Do the motifs returned by this search appear at the same locations as those in the previous search? How do their E-values compare to those of the motifs found previously?

Question 7

Why, given a choice of lengths, did MEME return such long motifs before? Why might it be advantageous to let MEME find very long motifs? Why might it be disadvantageous?

Another important parameter for MEME is how many times a motif is permitted to occur in a sequence. By default, MEME assumes that a motif occurs either once or not at all in each input sequence. However, we can instead tell MEME that a motif could occur any number of times in each sequence.

Question 8

Is there a biological reason to think that a given motif might occur multiple times in one promoter?

To see if a motif might occur multiple times, look at the "Motif Locations" tab in the MEME results. By default, it shows the (at most one) instance in each sequence that contributed to MEME's reported motif model. If we instead select the "Motif Sites+Scanned Sites" option, it will also show (in lighter colors) other parts of the sequences that might match one of the motifs but were not used to build the motif model. Try this now.

Question 9

What does the result suggest about how often these motifs occur in the input sequences?
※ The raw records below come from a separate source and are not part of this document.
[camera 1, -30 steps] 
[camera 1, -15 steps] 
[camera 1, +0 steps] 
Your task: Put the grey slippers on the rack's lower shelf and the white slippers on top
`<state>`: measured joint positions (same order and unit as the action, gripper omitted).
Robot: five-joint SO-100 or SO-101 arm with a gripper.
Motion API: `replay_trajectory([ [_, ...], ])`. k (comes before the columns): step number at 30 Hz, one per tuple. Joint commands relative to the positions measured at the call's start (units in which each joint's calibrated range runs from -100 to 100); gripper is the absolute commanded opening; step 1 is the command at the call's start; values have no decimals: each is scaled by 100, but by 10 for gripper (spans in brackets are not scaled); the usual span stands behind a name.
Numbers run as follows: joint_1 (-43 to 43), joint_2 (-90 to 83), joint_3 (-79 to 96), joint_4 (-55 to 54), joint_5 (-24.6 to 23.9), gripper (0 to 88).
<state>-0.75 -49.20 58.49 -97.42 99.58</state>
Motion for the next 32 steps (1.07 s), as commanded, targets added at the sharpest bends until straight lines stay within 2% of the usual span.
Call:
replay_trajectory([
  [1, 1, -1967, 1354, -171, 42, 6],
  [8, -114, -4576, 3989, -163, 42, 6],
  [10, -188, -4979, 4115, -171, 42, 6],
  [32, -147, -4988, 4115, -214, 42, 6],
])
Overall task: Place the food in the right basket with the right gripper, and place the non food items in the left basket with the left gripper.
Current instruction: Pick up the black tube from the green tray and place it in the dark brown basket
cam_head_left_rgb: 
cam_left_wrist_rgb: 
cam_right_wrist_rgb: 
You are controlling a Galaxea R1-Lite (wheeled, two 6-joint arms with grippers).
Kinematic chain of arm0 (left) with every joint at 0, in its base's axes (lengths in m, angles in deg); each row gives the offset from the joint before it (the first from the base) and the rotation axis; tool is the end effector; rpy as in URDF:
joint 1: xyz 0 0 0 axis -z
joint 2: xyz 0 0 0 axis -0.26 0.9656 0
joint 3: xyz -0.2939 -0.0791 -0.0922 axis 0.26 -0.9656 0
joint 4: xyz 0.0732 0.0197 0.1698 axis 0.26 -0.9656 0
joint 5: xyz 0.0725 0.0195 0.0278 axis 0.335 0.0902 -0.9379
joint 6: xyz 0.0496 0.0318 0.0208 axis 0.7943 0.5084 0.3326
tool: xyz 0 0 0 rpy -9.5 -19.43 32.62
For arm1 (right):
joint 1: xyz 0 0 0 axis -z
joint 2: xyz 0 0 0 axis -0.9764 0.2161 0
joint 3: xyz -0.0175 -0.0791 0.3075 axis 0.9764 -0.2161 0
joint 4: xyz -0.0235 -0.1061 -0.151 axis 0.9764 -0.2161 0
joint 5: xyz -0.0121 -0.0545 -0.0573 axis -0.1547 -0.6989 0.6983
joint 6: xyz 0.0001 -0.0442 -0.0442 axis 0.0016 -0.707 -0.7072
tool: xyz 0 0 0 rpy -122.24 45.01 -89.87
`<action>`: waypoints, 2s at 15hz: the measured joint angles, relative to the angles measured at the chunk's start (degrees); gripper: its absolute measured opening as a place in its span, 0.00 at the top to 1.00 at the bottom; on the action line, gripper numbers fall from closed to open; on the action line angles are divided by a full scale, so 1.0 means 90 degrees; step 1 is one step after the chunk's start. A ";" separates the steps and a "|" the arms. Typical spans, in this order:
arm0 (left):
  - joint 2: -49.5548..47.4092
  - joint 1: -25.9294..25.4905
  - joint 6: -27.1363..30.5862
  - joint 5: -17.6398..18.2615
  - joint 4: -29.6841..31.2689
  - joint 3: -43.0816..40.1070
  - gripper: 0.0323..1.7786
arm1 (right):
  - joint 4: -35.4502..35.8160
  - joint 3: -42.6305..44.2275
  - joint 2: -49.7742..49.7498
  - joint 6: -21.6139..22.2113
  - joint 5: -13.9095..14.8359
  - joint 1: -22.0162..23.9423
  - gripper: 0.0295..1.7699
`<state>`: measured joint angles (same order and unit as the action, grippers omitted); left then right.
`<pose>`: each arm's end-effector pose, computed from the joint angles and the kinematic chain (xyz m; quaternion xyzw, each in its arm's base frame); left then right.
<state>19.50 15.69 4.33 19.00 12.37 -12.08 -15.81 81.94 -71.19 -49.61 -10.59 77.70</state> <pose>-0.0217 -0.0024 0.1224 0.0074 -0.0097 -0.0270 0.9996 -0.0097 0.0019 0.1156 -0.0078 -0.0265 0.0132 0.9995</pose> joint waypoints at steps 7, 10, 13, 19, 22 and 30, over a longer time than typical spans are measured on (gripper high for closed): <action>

If a motif occurs in multiple instances per sequence, it might be a good idea to consider all these instances when determining the motif’s specificity in the first place. To do this, rerun the MEME search, still limiting the maximum motif length to 20, but this time, choose the "Any Number of Repetitions (anr)" option under the "Select the site distribution" section.

Question 10

How do the E-values of the resulting motifs compare to those observed previously? How specific are the resulting motifs compared to those obtained previously?

Question 11

To what extent do these motifs overlap the ones you obtained previously? Do they hit the same known motifs in the Fly Factor Survey Database?

Question 12

What are some advantages and disadvantages of having MEME build its motif models from more than one instance per sequence?

Breaking MEME

For our last exercise, we’ll apply MEME to what should be quite an easy problem. The file planted-100.fna contains 20 sequences, each of length 100 bases (much shorter than the previous examples). These sequences were generated uniformly at random with equal base frequencies. Into each sequence, we planted an instance of a single motif of length 15. The motif has consensus sequence TTTTGTCGCATTCCG, but each instance differs from this consensus by four substitutions at randomly chosen positions. All instances were planted on the forward strand.

This is a very strong motif, in the sense that a set of unrelated 15-mer sequences with this degree of similarity would be highly unlikely to occur by chance in the background sequence; MEME would therefore give it a significant E-value. You can see the actual starting coordinate of each instance in its sequence in the sequences' FASTA headers.

Ask MEME to find the planted motif in this file. To make MEME's job easier, change the search parameters to tell it that there is exactly one motif instance per sequence, that the minimum and maximum widths are both 15, and that it should search only the forward (given) strand.

Question 13

How well does the motif found by MEME match the known consensus? How many of the 20 instances were found (almost) correctly?

Question 14

How does this motif differ qualitatively from the ones found by MEME previously? In particular, look at the heights of letters in the sequence logo. Why might this motif be harder to find than the ones we found previously?

The file planted-600.fna contains another planted motif of length 15, this time with consensus TCACTATATCAGTCT, again with four substitutions in each instance. This time, however, the 20 random background sequences are each 600 bases long. Despite the somewhat longer background length, the planted motif remains highly significant. Try to find this motif with MEME, using the same parameters as before.

Question 15

How well does the motif found by MEME match the known consensus? How many of the 20 instances were found (almost) correctly?

Question 16

Does the fact that a motif is strong guarantee that it will be found by MEME? Do these planted motifs seem biologically plausible?